## [Data in this exercise]
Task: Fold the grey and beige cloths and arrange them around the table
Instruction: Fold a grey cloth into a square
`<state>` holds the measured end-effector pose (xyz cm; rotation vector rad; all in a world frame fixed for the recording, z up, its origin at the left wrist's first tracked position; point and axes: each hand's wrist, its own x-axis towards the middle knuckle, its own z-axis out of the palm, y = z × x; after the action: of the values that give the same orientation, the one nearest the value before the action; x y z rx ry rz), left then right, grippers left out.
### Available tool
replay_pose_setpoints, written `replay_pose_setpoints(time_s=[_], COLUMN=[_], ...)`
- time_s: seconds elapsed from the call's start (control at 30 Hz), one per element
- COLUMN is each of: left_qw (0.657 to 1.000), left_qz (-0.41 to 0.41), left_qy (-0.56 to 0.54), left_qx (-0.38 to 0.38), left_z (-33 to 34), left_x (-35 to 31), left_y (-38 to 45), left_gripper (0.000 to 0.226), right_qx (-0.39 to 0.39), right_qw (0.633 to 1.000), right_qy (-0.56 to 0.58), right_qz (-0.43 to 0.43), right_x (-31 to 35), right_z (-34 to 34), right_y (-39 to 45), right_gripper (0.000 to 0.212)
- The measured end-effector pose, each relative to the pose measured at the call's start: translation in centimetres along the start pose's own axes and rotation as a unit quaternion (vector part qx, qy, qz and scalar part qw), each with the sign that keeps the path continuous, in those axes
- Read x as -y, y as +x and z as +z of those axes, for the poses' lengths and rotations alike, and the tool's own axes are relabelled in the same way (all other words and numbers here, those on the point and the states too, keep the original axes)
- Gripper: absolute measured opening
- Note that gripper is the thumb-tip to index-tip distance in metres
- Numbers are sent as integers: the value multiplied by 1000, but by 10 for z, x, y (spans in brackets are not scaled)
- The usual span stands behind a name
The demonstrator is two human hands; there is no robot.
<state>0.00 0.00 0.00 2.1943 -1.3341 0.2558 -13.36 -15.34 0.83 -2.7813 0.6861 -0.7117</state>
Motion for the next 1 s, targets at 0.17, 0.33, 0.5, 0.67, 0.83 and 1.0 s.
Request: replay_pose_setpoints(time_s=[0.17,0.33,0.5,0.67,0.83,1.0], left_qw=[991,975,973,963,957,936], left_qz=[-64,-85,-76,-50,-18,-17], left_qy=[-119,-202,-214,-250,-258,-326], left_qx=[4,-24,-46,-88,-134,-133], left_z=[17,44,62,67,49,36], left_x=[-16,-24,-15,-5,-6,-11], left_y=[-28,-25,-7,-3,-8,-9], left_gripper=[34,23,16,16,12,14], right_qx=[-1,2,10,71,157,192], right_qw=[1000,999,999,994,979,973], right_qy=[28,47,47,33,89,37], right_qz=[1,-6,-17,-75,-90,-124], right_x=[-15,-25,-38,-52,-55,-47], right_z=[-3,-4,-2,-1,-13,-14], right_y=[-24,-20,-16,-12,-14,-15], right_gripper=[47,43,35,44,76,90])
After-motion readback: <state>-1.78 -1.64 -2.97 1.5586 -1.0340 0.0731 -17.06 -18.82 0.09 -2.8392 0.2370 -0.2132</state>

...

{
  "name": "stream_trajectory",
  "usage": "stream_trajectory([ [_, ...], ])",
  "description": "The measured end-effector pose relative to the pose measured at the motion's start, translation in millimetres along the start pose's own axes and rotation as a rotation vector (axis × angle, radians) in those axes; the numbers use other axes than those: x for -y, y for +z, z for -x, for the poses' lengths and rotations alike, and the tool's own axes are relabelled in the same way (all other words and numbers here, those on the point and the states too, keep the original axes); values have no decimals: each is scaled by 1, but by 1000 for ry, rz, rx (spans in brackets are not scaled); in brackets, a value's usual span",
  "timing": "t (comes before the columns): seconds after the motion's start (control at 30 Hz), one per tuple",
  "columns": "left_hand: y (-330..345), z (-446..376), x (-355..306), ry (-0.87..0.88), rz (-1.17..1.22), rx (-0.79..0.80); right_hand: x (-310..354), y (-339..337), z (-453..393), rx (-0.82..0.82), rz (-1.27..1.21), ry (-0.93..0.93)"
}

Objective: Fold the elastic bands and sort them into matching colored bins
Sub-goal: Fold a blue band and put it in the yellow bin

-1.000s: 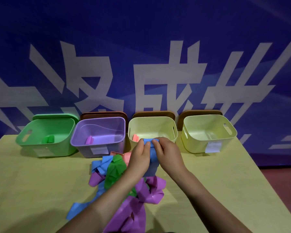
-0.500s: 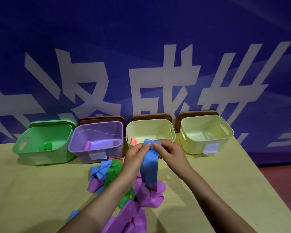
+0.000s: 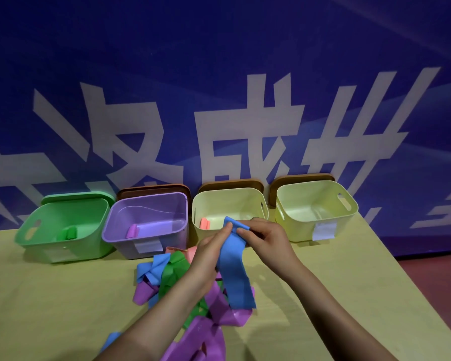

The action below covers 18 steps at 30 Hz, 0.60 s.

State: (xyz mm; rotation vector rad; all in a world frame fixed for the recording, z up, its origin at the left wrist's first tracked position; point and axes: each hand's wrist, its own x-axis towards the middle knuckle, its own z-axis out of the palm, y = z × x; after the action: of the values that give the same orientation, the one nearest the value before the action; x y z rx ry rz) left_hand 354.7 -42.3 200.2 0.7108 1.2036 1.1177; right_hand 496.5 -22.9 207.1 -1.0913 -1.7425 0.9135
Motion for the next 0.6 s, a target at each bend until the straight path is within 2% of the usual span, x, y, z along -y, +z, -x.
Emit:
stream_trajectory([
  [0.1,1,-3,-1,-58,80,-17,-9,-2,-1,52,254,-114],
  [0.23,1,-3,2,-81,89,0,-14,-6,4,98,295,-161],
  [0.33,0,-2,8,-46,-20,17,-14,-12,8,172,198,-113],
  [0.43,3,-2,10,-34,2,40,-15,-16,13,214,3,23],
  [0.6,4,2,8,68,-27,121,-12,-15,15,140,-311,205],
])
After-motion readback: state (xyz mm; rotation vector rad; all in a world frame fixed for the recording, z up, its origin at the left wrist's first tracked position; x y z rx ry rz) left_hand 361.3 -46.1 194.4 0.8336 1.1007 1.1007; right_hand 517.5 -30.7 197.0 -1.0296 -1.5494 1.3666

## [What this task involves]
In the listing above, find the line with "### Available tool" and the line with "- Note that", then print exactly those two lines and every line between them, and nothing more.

## [Task answer]
### Available tool
replay_pose_setpoints, written `replay_pose_setpoints(time_s=[_], COLUMN=[_], ...)`
- time_s: seconds elapsed from the call's start (control at 30 Hz), one per element
- COLUMN is each of: left_qw (0.657 to 1.000), left_qz (-0.41 to 0.41), left_qy (-0.56 to 0.54), left_qx (-0.38 to 0.38), left_z (-33 to 34), left_x (-35 to 31), left_y (-38 to 45), left_gripper (0.000 to 0.226), right_qx (-0.39 to 0.39), right_qw (0.633 to 1.000), right_qy (-0.56 to 0.58), right_qz (-0.43 to 0.43), right_x (-31 to 35), right_z (-34 to 34), right_y (-39 to 45), right_gripper (0.000 to 0.212)
- The measured end-effector pose, each relative to the pose measured at the call's start: translation in centimetres along the start pose's own axes and rotation as a unit quaternion (vector part qx, qy, qz and scalar part qw), each with the sign that keeps the path continuous, in those axes
- Read x as -y, y as +x and z as +z of those axes, for the poses' lengths and rotations alike, and the tool's own axes are relabelled in the same way (all other words and numbers here, those on the point and the states too, keep the original axes)
- Gripper: absolute measured opening
- Note that gripper is the thumb-tip to index-tip distance in metres

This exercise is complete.